Friday, August 20, 2010

also my knuckle is the size of an jocote

Bruised Confidence in Self-Sufficiency: Washing Double-Size Sheets

First, decide your sheets are dirty enough to wash. Then analyze your pila. Is there enough water? If not, return to step one and reconsider. If they really can´t stand another day without washing, consider going to the river. Try to remember where the path to the river is and whether the river might be too full to be safe.

Set up everything you need on your little bitty concrete slab: soap, bucket, smaller bucket for scooping water. There's no place to put your sheets, so wrap them around your neck like an overgrown scarf.

Wash your pillowcase first. It´ll take you about three seconds. Feel accomplished.

Begin your first sheet. Soak it in the bucket and start soaping it.
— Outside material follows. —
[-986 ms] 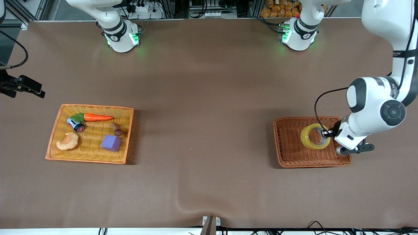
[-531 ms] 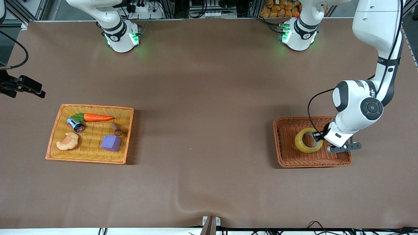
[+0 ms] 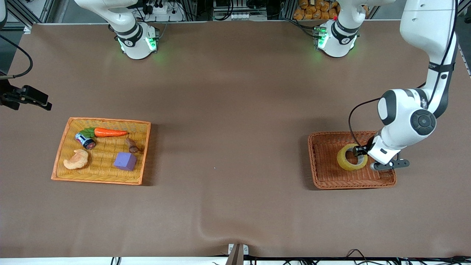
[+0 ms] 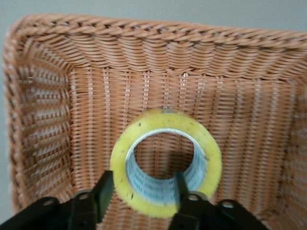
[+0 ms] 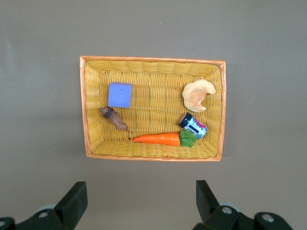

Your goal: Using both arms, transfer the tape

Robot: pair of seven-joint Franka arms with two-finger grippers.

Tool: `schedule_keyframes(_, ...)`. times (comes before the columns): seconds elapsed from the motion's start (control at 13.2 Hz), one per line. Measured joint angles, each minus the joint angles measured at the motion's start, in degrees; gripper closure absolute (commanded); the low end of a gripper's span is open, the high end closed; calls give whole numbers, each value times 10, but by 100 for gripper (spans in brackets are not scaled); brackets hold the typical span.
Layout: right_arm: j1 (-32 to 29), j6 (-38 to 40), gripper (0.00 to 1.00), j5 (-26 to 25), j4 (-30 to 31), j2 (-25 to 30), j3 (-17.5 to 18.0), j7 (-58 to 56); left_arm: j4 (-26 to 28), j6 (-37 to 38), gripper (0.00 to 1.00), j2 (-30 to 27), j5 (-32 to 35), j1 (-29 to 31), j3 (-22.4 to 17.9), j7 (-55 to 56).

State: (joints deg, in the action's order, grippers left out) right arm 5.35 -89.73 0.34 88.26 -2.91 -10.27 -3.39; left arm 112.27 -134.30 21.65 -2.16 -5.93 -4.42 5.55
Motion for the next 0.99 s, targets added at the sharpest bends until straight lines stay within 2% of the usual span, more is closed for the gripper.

Lose track of where the ends of it are and accidently let them drag in the mud. Re-soap them a little more viciously. Scrub the sheet as much as is p ossible with lots of fabric on a little space.

Try to rinse the soap out of the sheet. This functions much like Zeno´s Paradox: no m atter how much water you use, you will only ever be able to get half the soap out. Get frustrated. Decide to hang the sheet up to dry anyway. Accidentally drop it in the dirt when you reach for your clothespins. Resist the urge to stomp on it.

Re-wash the sheet, muttering at it and deciding not to care about washing all the soap out this time.

Consider your second sheet. Return to step one. Decide it really is dirty enough after all and wash it ver slowly, because at this point your hands are protesting the harsh soap, you have at least one bruised knuckle, and your arms are definitely not in shape enough to really have at all this wet, heavy fabric.

Give your other laundry waiting to be done a long, betrayed sort of look. Wish fruitlessly that it would do itself. Finally do half of it, and celebrate with a fresh guayava.

NOTE: Keep an eye out for sudden thunderstorms. Do not get so caught up in enjoying the sound rain makes on the roof that you forget you ever did laundry until everything is soaking wet and unsalvagable.